YOUR OBJECTIVE - All lines from the start of the listing below through the line containing "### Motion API" are to be written out again exactly, and no others.
---+---
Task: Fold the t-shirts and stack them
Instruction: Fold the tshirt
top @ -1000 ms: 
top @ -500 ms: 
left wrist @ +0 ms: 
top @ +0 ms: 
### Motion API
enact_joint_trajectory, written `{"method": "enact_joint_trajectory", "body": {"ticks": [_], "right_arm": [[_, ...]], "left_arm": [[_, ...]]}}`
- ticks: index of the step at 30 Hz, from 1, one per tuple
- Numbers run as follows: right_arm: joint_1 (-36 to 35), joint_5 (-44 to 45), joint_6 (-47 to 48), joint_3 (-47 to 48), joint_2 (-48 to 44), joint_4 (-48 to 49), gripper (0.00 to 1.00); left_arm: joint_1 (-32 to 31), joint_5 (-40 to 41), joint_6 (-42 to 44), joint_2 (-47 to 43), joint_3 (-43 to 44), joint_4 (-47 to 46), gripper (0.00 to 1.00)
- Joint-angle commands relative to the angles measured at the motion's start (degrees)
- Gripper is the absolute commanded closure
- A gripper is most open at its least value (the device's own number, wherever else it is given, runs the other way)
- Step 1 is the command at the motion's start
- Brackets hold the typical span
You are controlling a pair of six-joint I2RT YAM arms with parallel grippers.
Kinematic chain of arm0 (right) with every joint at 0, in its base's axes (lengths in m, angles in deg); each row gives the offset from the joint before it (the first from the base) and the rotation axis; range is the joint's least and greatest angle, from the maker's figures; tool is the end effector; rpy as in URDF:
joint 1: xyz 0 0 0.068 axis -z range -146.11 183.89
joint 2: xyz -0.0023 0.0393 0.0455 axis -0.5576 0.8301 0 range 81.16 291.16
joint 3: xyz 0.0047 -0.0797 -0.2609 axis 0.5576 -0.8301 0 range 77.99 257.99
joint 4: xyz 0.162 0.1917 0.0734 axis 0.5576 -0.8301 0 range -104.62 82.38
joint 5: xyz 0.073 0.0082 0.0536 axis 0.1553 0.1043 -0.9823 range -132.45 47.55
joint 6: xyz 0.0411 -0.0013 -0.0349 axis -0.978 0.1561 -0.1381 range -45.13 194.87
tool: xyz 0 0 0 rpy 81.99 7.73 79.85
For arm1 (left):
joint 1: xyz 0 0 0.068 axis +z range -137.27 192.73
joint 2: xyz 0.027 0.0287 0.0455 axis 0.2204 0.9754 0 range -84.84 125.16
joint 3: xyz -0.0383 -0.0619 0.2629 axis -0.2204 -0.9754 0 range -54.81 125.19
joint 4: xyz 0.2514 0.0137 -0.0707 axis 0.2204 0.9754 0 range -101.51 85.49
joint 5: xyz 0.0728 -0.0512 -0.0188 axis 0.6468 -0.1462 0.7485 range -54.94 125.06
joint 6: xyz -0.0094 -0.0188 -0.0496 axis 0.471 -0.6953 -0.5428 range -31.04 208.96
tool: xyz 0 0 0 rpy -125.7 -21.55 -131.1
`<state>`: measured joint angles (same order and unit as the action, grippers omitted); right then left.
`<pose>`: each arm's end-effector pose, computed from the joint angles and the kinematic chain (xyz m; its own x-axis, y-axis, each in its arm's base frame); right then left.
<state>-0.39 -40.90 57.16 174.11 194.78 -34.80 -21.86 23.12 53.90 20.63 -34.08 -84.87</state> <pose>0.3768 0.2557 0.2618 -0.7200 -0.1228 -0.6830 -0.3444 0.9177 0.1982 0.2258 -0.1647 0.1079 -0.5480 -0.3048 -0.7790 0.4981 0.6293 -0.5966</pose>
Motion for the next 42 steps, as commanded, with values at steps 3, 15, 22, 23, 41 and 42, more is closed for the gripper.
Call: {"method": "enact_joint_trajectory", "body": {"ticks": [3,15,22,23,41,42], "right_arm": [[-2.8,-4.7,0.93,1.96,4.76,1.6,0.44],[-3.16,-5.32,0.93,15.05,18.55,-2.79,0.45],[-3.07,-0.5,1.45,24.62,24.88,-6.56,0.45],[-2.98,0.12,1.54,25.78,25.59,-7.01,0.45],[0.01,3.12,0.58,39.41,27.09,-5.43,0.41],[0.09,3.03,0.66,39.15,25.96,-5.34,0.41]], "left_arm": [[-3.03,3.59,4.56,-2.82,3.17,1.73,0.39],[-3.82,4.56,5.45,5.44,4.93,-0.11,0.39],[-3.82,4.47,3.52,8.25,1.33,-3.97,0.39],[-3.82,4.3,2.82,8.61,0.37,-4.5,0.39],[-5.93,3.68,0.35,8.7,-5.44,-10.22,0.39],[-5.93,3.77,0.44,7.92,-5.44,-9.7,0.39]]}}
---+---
TASK SOLUTION -
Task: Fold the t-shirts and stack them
Instruction: Fold the tshirt
top @ -1000 ms: 
top @ -500 ms: 
left wrist @ +0 ms: 
top @ +0 ms: 
### Motion API

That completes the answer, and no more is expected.